[Start of section]

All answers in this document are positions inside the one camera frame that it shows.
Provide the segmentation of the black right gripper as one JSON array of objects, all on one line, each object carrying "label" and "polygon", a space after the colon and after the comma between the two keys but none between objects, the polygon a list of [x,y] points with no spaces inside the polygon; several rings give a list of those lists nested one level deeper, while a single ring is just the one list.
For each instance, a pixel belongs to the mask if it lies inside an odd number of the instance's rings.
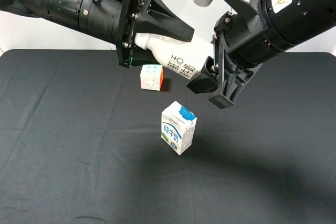
[{"label": "black right gripper", "polygon": [[214,59],[187,87],[209,93],[220,109],[235,104],[238,95],[261,68],[261,63],[285,52],[286,41],[271,22],[267,0],[224,0],[236,13],[226,12],[214,27]]}]

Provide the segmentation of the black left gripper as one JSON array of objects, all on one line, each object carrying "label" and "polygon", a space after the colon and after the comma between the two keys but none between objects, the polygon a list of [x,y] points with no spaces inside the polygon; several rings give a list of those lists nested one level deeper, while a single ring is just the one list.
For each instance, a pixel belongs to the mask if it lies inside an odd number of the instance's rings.
[{"label": "black left gripper", "polygon": [[119,65],[123,67],[159,65],[152,51],[132,49],[135,20],[137,33],[157,34],[183,42],[190,42],[193,38],[194,28],[177,17],[162,0],[116,1],[121,3],[121,11],[114,44]]}]

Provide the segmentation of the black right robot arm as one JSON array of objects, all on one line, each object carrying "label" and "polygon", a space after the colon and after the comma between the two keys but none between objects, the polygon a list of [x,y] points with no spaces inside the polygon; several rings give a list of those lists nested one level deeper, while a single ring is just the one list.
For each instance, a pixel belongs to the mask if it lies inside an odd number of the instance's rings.
[{"label": "black right robot arm", "polygon": [[187,85],[221,109],[234,105],[265,61],[335,26],[335,0],[224,1],[232,10],[214,26],[214,55]]}]

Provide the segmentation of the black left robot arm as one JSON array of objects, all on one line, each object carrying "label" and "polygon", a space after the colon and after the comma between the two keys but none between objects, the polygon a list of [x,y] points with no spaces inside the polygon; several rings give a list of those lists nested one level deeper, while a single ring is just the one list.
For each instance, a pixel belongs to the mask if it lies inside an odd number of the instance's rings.
[{"label": "black left robot arm", "polygon": [[152,53],[134,43],[138,33],[190,42],[194,29],[162,0],[1,0],[1,10],[43,18],[116,46],[123,67],[155,64]]}]

[End of section]

WHAT IS NEEDED |
The response is the full listing, copied exactly, with the pictures omitted.

EXERCISE RESULT |
All answers in this document are positions inside the one camera frame that it shows.
Provide the segmentation of the black right gripper as one JSON array of objects, all on one line, each object carrying "label" and "polygon", a space after the colon and after the comma between the two keys but none between objects, the polygon a list of [x,y] points with no spaces inside the polygon; several rings give a list of those lists nested one level deeper, while a single ring is just the one list.
For each instance, a pixel belongs to the mask if it lies inside an odd number of the instance's rings.
[{"label": "black right gripper", "polygon": [[214,59],[187,87],[209,93],[220,109],[235,104],[238,95],[261,68],[261,63],[285,52],[286,41],[271,22],[267,0],[224,0],[236,13],[226,12],[214,27]]}]

Provide the segmentation of the black left gripper as one JSON array of objects, all on one line, each object carrying "label" and "polygon", a space after the colon and after the comma between the two keys but none between objects, the polygon a list of [x,y] points with no spaces inside the polygon; several rings give a list of those lists nested one level deeper, while a single ring is just the one list.
For each instance, a pixel belongs to the mask if it lies inside an odd number of the instance's rings.
[{"label": "black left gripper", "polygon": [[119,65],[123,67],[159,65],[152,51],[132,49],[135,20],[137,33],[157,34],[183,42],[190,42],[193,38],[194,28],[177,17],[162,0],[116,1],[121,3],[121,11],[114,44]]}]

Provide the segmentation of the black right robot arm as one JSON array of objects, all on one line, each object carrying "label" and "polygon", a space after the colon and after the comma between the two keys but none between objects, the polygon a list of [x,y] points with no spaces inside the polygon; several rings give a list of those lists nested one level deeper, while a single ring is just the one list.
For each instance, a pixel belongs to the mask if it lies inside an odd number of the instance's rings.
[{"label": "black right robot arm", "polygon": [[187,85],[221,109],[234,105],[265,61],[335,26],[335,0],[224,1],[232,10],[214,26],[214,55]]}]

Provide the segmentation of the black left robot arm as one JSON array of objects, all on one line, each object carrying "label" and "polygon", a space after the colon and after the comma between the two keys but none between objects, the polygon a list of [x,y] points with no spaces inside the polygon; several rings give a list of those lists nested one level deeper, while a single ring is just the one list.
For each instance, a pixel belongs to the mask if it lies inside an odd number of the instance's rings.
[{"label": "black left robot arm", "polygon": [[152,53],[134,43],[138,33],[190,42],[194,29],[162,0],[1,0],[1,10],[43,18],[116,46],[123,67],[155,64]]}]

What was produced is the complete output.